REQUIRED WORK
Copy out the listing in full, exactly as written, but not its pictures.

COLLECTED MATERIAL
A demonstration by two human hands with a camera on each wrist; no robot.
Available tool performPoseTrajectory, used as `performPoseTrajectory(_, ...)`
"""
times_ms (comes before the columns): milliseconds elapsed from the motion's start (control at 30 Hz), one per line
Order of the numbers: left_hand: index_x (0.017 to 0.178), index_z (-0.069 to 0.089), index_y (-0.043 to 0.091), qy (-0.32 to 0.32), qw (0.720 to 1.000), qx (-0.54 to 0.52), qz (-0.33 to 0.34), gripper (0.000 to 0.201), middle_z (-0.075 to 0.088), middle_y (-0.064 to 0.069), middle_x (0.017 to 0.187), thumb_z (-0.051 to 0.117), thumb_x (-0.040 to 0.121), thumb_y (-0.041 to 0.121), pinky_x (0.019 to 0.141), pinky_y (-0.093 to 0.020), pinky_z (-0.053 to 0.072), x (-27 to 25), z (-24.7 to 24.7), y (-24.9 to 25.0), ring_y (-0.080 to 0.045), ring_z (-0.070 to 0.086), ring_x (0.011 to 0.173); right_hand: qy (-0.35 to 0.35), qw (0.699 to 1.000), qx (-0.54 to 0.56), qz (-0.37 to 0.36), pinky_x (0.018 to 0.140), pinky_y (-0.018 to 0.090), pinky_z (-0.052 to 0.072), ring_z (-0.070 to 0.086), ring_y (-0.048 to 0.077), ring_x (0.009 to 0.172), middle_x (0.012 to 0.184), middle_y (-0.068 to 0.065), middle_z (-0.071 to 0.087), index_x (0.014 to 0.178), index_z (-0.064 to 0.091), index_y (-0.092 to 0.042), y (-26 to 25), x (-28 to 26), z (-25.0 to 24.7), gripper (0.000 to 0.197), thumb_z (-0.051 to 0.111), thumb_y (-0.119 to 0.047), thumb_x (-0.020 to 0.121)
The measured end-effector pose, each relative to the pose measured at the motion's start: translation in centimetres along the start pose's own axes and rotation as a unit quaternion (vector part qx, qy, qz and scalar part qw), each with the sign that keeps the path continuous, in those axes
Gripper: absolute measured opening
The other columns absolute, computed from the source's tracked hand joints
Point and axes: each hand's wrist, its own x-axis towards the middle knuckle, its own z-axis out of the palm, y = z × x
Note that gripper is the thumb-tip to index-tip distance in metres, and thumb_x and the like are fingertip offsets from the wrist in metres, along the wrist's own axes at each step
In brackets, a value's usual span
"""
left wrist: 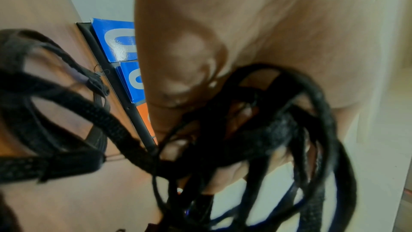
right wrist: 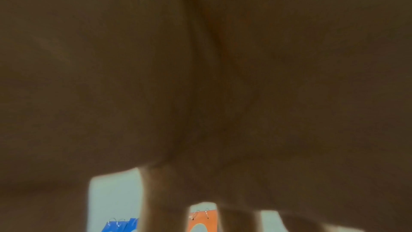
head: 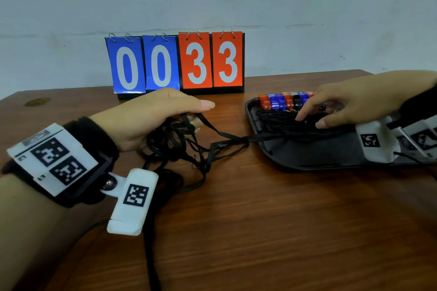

SOLUTION BELOW
A demonstration by two human hands with a camera on each wrist; no robot.
Available tool performPoseTrajectory, used as `performPoseTrajectory(_, ...)`
"""
times_ms (comes before the columns): milliseconds elapsed from the motion's start (control at 30 Hz), one per line
Order of the numbers: left_hand: index_x (0.017 to 0.178), index_z (-0.069 to 0.089), index_y (-0.043 to 0.091), qy (-0.32 to 0.32), qw (0.720 to 1.000), qx (-0.54 to 0.52), qz (-0.33 to 0.34), gripper (0.000 to 0.201), middle_z (-0.075 to 0.088), middle_y (-0.064 to 0.069), middle_x (0.017 to 0.187), thumb_z (-0.051 to 0.117), thumb_x (-0.040 to 0.121), thumb_y (-0.041 to 0.121), pinky_x (0.019 to 0.141), pinky_y (-0.093 to 0.020), pinky_z (-0.053 to 0.072), x (-27 to 25), z (-24.7 to 24.7), y (-24.9 to 25.0), ring_y (-0.080 to 0.045), ring_z (-0.070 to 0.086), ring_x (0.011 to 0.173); right_hand: qy (-0.35 to 0.35), qw (0.699 to 1.000), qx (-0.54 to 0.56), qz (-0.37 to 0.36), pinky_x (0.018 to 0.140), pinky_y (-0.018 to 0.090), pinky_z (-0.052 to 0.072), ring_z (-0.070 to 0.086), ring_y (-0.048 to 0.077), ring_x (0.009 to 0.172), middle_x (0.012 to 0.184), middle_y (-0.068 to 0.065), middle_z (-0.071 to 0.087), index_x (0.014 to 0.178), index_z (-0.064 to 0.091), index_y (-0.092 to 0.042), y (-26 to 25), x (-28 to 26), z (-25.0 to 24.7), gripper (0.000 to 0.197), thumb_z (-0.051 to 0.111), thumb_y (-0.119 to 0.047), thumb_x (-0.020 to 0.121)
The measured end-effector pose, each relative to the pose measured at the motion's start: translation in centimetres along the start pose's own axes and rotation as a unit quaternion (vector part qx, qy, qz and scalar part qw), each with the sign that keeps the path continuous, in those axes
Gripper: absolute measured opening
The other columns absolute, computed from the source's tracked hand joints
Point and axes: each hand's wrist, its own x-axis towards the middle knuckle, its own z-axis out of the palm, y = z × x
Note that gripper is the thumb-tip to index-tip distance in metres, and thumb_x and the like are fingertip offsets from the wrist in metres, along the wrist's own axes at each step
In brackets, a value's usual span
"""
left wrist: 
right wrist: 
head: 

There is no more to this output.